▶ **EXERCISE BRIEF**
Note each line in the data holding the string "moved" and report it.

▶ **DATA IN THIS EXERCISE**
· · · · · · ·

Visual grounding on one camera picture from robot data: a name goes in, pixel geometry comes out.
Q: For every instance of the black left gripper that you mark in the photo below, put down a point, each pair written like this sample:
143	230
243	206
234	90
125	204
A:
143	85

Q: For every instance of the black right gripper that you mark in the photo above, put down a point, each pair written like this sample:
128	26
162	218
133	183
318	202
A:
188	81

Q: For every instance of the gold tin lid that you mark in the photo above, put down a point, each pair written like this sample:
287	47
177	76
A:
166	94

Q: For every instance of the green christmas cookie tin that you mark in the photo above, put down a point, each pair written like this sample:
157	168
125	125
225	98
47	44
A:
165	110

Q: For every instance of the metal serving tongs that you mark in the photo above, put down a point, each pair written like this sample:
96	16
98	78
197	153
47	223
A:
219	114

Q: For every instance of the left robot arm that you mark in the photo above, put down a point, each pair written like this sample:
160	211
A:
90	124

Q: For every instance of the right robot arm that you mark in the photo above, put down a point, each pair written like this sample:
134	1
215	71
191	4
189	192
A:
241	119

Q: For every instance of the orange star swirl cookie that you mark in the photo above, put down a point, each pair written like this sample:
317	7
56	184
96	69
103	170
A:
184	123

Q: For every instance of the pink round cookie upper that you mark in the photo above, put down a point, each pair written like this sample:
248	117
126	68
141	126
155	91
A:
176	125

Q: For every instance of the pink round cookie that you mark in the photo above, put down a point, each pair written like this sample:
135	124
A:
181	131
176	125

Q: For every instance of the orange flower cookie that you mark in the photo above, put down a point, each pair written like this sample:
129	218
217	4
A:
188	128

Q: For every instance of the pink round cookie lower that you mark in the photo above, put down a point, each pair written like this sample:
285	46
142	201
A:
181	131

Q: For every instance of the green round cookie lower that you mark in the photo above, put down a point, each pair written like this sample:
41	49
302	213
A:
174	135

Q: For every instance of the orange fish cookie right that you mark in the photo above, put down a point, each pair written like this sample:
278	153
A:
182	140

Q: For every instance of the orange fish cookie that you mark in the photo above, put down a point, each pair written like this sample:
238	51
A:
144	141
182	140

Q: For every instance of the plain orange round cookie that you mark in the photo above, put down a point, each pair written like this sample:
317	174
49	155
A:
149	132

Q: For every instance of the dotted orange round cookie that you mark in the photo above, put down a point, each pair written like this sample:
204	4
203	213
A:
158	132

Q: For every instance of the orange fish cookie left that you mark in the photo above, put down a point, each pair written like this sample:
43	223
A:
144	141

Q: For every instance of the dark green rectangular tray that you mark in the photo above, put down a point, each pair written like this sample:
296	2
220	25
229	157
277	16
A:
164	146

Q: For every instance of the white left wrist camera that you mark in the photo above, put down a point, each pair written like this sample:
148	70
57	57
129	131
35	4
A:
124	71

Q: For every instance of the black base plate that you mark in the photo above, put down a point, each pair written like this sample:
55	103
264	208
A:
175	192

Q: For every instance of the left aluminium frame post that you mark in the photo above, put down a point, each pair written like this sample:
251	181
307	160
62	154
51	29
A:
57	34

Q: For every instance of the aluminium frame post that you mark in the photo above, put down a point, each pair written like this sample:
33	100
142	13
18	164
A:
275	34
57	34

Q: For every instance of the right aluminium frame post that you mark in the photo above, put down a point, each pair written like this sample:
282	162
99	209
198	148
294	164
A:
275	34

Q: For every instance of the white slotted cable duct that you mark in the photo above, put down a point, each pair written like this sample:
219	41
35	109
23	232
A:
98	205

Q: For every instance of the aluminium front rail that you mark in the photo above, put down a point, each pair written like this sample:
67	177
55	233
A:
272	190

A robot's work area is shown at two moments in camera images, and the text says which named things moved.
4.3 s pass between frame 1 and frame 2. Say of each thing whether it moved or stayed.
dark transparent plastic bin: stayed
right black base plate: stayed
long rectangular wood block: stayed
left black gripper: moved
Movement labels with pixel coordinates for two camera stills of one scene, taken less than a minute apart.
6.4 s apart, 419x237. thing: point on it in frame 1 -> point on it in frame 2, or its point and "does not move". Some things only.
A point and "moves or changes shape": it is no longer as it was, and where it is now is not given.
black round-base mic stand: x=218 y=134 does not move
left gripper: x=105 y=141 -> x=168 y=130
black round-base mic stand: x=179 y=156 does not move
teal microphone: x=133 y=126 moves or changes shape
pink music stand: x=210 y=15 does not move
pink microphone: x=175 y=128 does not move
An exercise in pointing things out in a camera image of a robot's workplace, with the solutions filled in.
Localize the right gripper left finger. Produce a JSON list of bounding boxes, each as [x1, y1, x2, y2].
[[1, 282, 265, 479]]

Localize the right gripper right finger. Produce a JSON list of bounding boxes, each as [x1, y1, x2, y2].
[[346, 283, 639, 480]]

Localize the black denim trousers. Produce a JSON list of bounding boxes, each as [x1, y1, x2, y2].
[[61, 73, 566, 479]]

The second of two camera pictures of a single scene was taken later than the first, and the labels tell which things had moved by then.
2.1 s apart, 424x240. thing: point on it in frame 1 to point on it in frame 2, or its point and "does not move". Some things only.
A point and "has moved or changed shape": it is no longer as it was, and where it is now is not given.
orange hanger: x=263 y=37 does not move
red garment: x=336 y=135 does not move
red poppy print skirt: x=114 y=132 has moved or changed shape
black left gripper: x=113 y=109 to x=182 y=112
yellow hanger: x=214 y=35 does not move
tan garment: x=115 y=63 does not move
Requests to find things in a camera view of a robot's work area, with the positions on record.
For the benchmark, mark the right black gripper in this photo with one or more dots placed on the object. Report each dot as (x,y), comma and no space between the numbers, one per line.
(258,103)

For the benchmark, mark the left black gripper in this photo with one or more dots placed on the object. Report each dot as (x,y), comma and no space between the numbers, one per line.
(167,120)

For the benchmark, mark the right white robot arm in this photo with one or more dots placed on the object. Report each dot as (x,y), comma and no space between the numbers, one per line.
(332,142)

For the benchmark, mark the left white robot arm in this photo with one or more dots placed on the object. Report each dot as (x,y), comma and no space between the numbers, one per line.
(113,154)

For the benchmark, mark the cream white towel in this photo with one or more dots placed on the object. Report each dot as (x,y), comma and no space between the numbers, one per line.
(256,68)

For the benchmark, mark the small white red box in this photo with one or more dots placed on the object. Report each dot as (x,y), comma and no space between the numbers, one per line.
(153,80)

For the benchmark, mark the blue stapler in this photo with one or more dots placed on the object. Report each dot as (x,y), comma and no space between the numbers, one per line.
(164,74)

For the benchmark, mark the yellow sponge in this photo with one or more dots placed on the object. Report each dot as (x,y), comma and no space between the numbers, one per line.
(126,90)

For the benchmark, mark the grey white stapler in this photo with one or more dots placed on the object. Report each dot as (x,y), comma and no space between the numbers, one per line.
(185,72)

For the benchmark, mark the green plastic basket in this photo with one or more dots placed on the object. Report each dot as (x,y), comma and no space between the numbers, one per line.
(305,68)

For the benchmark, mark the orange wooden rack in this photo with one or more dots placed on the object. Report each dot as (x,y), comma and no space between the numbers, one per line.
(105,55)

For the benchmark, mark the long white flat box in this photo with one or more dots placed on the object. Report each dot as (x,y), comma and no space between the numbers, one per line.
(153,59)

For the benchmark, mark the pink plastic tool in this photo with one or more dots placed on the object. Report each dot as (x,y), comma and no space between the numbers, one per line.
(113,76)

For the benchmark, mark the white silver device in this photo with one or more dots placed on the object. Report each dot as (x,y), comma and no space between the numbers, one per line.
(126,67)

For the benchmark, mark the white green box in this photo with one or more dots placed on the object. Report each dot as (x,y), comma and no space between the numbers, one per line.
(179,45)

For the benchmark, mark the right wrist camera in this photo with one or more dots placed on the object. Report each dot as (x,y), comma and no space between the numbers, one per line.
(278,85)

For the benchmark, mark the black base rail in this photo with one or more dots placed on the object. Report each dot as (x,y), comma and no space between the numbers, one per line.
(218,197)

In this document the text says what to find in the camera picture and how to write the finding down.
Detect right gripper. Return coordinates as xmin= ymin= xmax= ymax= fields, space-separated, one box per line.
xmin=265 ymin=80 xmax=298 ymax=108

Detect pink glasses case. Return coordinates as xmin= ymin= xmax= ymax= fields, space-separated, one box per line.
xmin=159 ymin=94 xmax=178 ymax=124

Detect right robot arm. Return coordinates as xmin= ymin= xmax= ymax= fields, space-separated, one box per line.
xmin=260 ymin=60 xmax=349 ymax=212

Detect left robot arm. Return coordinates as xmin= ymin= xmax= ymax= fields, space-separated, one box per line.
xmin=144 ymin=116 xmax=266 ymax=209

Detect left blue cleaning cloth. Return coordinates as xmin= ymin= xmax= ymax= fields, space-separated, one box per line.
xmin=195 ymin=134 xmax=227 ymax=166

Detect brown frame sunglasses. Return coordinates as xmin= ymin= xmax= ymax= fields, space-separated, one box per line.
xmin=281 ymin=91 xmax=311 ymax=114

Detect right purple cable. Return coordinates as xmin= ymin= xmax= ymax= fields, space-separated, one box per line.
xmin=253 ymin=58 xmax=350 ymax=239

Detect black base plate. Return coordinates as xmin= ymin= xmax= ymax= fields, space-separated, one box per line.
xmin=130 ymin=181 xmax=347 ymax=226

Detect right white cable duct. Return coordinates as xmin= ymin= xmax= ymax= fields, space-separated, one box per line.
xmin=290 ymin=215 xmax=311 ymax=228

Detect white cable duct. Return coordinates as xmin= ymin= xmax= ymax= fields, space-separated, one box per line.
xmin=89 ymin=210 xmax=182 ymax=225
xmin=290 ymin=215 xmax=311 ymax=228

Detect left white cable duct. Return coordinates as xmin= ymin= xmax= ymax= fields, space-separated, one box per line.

· · · · · · ·

▶ **SOLVED EXERCISE**
A robot's work area is shown at two moments in camera images, and the text says which named things moved.
4.3 s pass between frame 1 and frame 2. Say of each thing whether it moved or stayed.
left black gripper: moved
The second of two camera pictures of a single scene was taken later than the first, and the labels tell which things had moved by then.
A point and "has moved or changed shape": it is no longer as it was, and where it is now is not given.
red poppy print skirt: x=114 y=132 has moved or changed shape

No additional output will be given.